Mélenchon sous pression

De manière étrange autant qu’obstinée, le candidat Hamon s’évertue, ainsi que son entourage, à tenter de placer Jean-Luc Mélenchon sous pression. « Il va se retirer, il faut qu’il se retire, on va y arriver, on va le mettre en face de ses responsabilités, on va prendre son électorat à témoin », disent les responsables de la campagne du candidat socialiste.

Pour le moment, Jean-Luc Mélenchon demeure sourd à ces appels à l’unité. Il se trouve même toujours un bon prétexte pour ne pas y souscrire. Invité de l’Emission politique de France 2, une fois de plus sollicité sur le sujet, il a fini par délivrer une réponse de bon sens, de son point de vue : « Et pourquoi ce ne serait pas Benoît Hamon qui se retirerait en ma faveur ? ». Si l’on se fie aux sondages, le représentant de la France insoumise n’a pas tort. Dans la dernière livraison de l’IFOP, ce jeudi soir, Hamon continue son invisible descente aux enfers sondagiers… Le 3 février, au lendemain de sa victoire contre Manuel Valls, il était donné à 18%... Il est aujourd’hui évalué à 13.5%, et Mélenchon à 11%. En l’état, tout est possible… Dans un sens ou dans l’autre…

Jean-Luc Mélenchon n’a qu’un seul objectif, éliminer le Parti socialiste de la surface électorale française. Il n’est personne pour l’ignorer. Et dans cette perspective, son alliance objective avec Emmanuel Macron paraît patente. L’élection de ce dernier serait synonyme d’écrasement du PS aux législatives suivantes, pris en étau entre les candidats Macron, détenteurs de la légitimité présidentielle, et les candidats de l’autre pôle de gauche, regroupé autour de Mélenchon. C’est un scénario possible. Il vaut d’être médité.

A ce stade, on s’étonne. Pourquoi Benoît Hamon s’entête-t-il dans cette inquiétante et intrigante stratégie ? A quoi bon persévérer dans la quête de l’impossible retrait de Mélenchon ? Et surtout, pourquoi ne pas faire campagne, puisque toute l’énergie du candidat Hamon paraît dépensée dans ces petits jeux d’appareils d’un autre âge ?
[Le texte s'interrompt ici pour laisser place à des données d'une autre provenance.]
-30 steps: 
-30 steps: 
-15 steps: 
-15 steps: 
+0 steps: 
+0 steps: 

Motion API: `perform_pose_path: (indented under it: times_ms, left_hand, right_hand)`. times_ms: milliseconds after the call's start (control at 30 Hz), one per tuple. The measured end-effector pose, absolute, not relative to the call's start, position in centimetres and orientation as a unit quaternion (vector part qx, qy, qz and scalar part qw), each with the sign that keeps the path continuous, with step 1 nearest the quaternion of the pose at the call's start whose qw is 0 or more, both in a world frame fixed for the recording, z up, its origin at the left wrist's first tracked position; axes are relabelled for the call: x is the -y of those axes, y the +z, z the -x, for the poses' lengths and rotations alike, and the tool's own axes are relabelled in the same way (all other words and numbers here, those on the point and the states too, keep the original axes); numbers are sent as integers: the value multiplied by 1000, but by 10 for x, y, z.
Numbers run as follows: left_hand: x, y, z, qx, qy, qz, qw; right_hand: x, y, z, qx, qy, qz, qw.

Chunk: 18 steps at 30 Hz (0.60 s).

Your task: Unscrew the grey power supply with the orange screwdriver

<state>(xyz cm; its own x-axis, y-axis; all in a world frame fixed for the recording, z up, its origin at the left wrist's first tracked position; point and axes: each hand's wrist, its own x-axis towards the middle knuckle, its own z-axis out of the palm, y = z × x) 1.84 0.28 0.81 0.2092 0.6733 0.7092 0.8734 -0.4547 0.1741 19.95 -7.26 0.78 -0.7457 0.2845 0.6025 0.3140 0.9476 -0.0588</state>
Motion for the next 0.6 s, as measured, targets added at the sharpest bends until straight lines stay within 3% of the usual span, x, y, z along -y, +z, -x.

Hamon pense déjà à l’après

Certains observateurs de la campagne Hamon, en « off » estiment qu’en vérité, conscient de ses limites, ce dernier répugne à s’engager. Ayant déjà intégré sa défaite probable, il ne songerait déjà qu’à l’après. L’après, c’est-à-dire, back to business in Socialy… Le congrès… Les alliances… Devenir Premier secrétaire… Empêcher le retour de Valls… Les éternels fondamentaux du PS de grand-papa…

La campagne présidentielle elle-même est comme un pensum qui n’intéresse pas Benoît Hamon, dont l’ambition suprême serait de devenir le Premier secrétaire du Parti socialiste de Jaurès, Blum et Mitterrand. Ce n’est pas déshonorant. Mais il est permis de s’interroger sur le choix d’en passer par une candidature d’impasse à la présidentielle pour y parvenir.

Cet état d’esprit particulier du candidat, qui se sait peu fait pour le job de président, expliquerait son obstination à courir après les ralliements de Jadot et Mélenchon. D’où la campagne invisible menée par le successeur de François Mitterrand. Ce jeudi soir, il a tenu meeting à Arras, mais personne ne s’en est aperçu, la vedette du jour étant Yannick Jadot.

C’est une chose étrange à la fin, que la communication politique de Benoît Hamon, qui a réussi l’exploit de ne pas savoir mettre en scène le ralliement de Yannick Jadot… Si Benoît Hamon veut faire campagne en souhaitant que personne ne le remarque, alors rendons-lui hommage : c’est parfaitement réussi.

Morale de l’histoire, en l’état du rapport de force, Mélenchon n’a aucune raison de se plier à la volonté de Hamon. C’est comme ça. Quand les types à 13% disent certaines choses, ceux qui sont à 11% ne les écoutent pas.